## WORK TO BE COMPLETED:
Start at the line below containing "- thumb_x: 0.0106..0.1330" and stop at the line containing "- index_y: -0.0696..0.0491". Repeat every line of that stretch exactly, and nothing outside it.

## INFORMATION PROVIDED:
____

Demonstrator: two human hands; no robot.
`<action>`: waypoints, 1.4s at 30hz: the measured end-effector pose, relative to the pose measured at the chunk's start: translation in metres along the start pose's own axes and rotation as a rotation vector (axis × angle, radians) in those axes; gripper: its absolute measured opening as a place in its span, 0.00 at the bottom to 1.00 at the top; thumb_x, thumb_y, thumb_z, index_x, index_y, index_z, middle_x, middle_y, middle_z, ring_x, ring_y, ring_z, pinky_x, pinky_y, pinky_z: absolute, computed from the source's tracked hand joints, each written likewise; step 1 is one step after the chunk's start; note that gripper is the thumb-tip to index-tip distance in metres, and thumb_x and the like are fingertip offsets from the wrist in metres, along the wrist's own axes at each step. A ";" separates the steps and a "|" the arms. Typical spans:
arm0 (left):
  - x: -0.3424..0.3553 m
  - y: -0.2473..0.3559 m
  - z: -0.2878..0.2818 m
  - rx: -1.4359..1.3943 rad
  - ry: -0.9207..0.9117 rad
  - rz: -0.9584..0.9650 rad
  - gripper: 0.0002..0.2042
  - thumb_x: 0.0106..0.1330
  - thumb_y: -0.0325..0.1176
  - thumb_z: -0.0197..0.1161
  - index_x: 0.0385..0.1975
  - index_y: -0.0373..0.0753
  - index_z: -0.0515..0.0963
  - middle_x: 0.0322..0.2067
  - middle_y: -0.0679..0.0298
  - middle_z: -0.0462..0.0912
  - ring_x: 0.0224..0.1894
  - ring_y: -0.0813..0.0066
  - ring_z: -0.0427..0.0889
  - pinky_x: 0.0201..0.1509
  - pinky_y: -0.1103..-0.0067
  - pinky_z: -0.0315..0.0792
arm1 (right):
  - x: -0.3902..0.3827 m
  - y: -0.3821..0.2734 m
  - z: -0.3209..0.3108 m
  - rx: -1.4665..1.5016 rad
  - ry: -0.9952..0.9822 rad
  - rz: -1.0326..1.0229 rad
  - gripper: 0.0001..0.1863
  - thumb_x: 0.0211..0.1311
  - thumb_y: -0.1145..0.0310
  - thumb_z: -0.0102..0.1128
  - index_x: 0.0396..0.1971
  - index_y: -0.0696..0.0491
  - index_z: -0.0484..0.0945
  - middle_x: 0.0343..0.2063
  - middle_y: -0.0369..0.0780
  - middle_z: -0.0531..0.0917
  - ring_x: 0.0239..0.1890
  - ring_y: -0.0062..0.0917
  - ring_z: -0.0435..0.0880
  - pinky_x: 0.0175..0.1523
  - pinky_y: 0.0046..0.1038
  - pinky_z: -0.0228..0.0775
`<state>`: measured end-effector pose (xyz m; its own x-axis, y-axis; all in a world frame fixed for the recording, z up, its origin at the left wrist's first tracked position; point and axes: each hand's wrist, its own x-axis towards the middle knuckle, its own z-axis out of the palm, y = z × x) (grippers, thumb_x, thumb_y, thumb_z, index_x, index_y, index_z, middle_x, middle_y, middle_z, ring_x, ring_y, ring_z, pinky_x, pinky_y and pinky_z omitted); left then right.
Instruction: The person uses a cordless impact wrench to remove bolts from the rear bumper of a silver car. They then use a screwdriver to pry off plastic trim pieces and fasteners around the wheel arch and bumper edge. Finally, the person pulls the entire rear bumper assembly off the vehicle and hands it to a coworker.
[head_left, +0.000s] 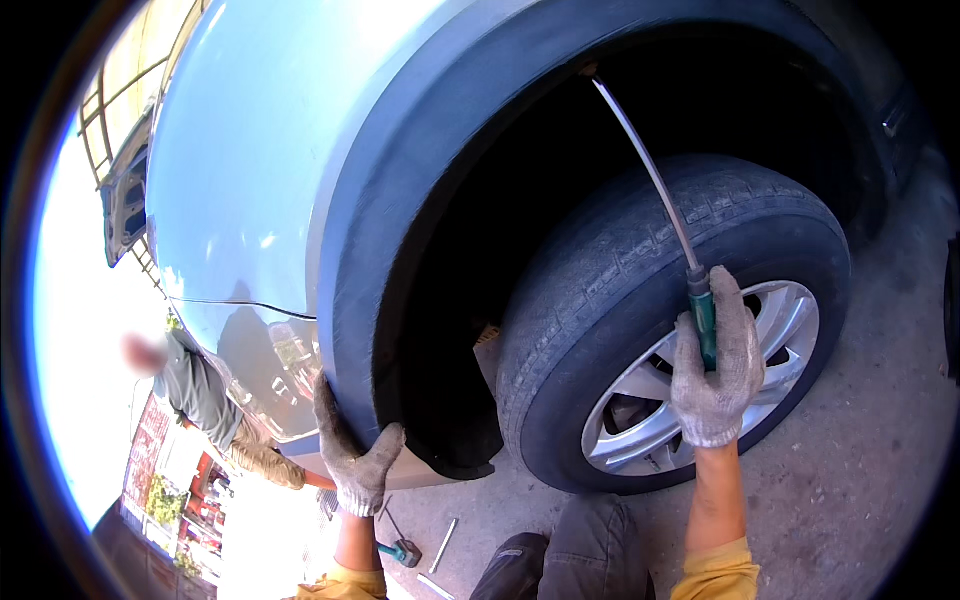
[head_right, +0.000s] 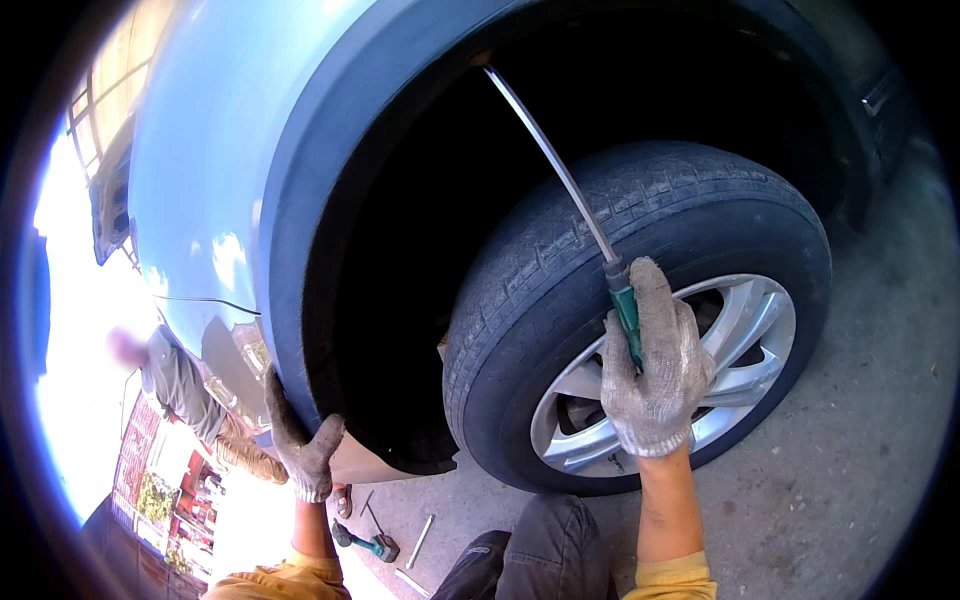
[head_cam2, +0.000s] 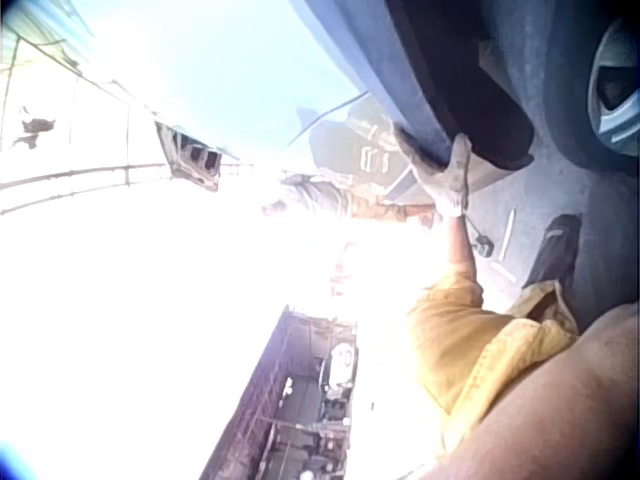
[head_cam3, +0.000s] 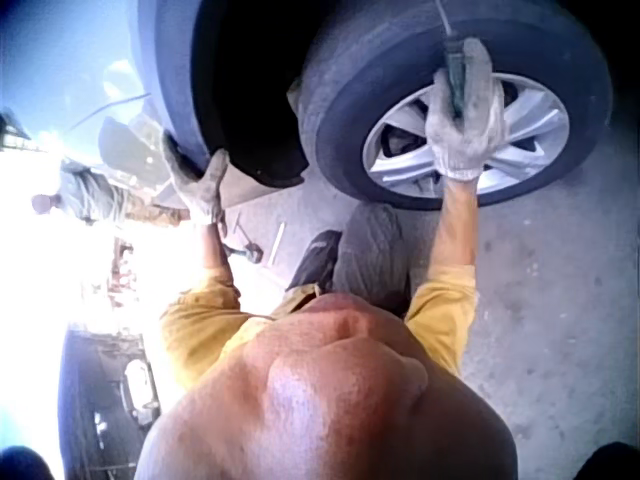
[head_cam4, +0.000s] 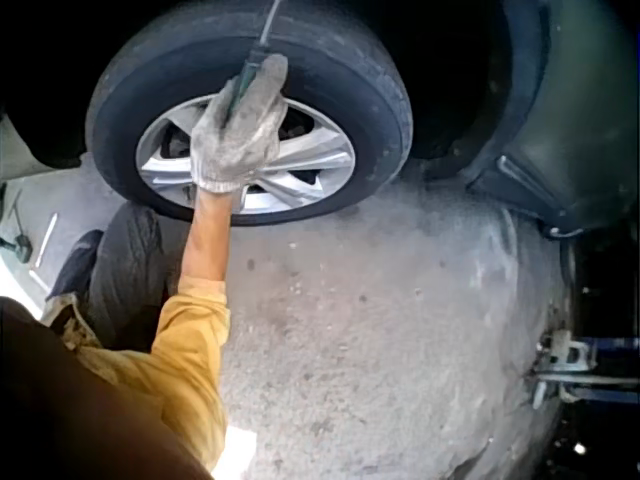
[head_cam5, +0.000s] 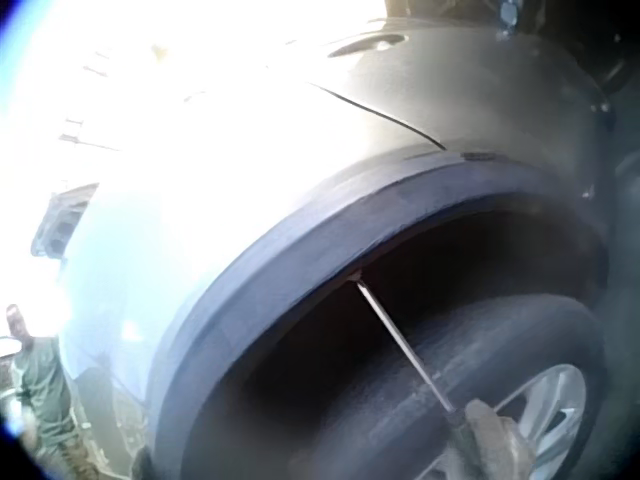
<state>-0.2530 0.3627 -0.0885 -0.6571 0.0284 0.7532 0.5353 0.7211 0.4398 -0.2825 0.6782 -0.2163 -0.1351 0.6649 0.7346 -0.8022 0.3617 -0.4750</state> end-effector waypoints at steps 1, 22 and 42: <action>0.002 0.002 0.002 0.002 0.001 0.006 0.52 0.43 0.43 0.74 0.68 0.34 0.51 0.64 0.54 0.59 0.65 0.60 0.59 0.69 0.69 0.50 | 0.001 -0.002 -0.004 0.203 -0.008 0.122 0.26 0.51 0.79 0.61 0.54 0.61 0.71 0.32 0.45 0.78 0.26 0.22 0.77 0.23 0.21 0.72; 0.005 -0.004 0.003 0.022 0.015 0.079 0.51 0.42 0.41 0.73 0.67 0.34 0.53 0.64 0.52 0.60 0.65 0.60 0.59 0.70 0.69 0.49 | 0.003 -0.016 -0.016 1.293 0.011 0.785 0.25 0.60 0.69 0.61 0.57 0.60 0.68 0.27 0.41 0.77 0.18 0.14 0.70 0.16 0.13 0.61; 0.003 0.003 0.006 -0.005 0.002 0.045 0.51 0.43 0.41 0.72 0.68 0.32 0.51 0.63 0.52 0.61 0.64 0.61 0.61 0.69 0.70 0.51 | -0.004 -0.012 -0.013 1.898 -0.001 0.963 0.26 0.59 0.74 0.59 0.58 0.56 0.67 0.23 0.38 0.73 0.13 0.09 0.63 0.15 0.13 0.56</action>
<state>-0.2565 0.3691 -0.0883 -0.6313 0.0588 0.7733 0.5667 0.7157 0.4083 -0.2648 0.6794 -0.2197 -0.7593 0.1918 0.6219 0.0364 -0.9415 0.3349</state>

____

## SOLUTION FOR THIS PROBLEM:
  - thumb_x: 0.0106..0.1330
  - thumb_y: -0.0325..0.1176
  - thumb_z: -0.0197..0.1161
  - index_x: 0.0385..0.1975
  - index_y: -0.0373..0.0753
  - index_z: -0.0515..0.0963
  - middle_x: 0.0322..0.2067
  - middle_y: -0.0679..0.0298
  - middle_z: -0.0462..0.0912
  - ring_x: 0.0224..0.1894
  - ring_y: -0.0813..0.0066
  - ring_z: -0.0427..0.0889
  - pinky_x: 0.0201..0.1509
  - pinky_y: -0.1103..-0.0067
  - pinky_z: -0.0315..0.0792
arm1 (right):
  - x: -0.3902..0.3827 m
  - y: -0.3821..0.2734 m
  - z: -0.3209..0.3108 m
  - rx: -1.4665..1.5016 rad
  - ry: -0.9952..0.9822 rad
  - rz: -1.0326..1.0229 rad
  - gripper: 0.0001..0.1863
  - thumb_x: 0.0211..0.1311
  - thumb_y: -0.1145..0.0310
  - thumb_z: -0.0102..0.1128
  - index_x: 0.0396..0.1971
  - index_y: -0.0696..0.0491

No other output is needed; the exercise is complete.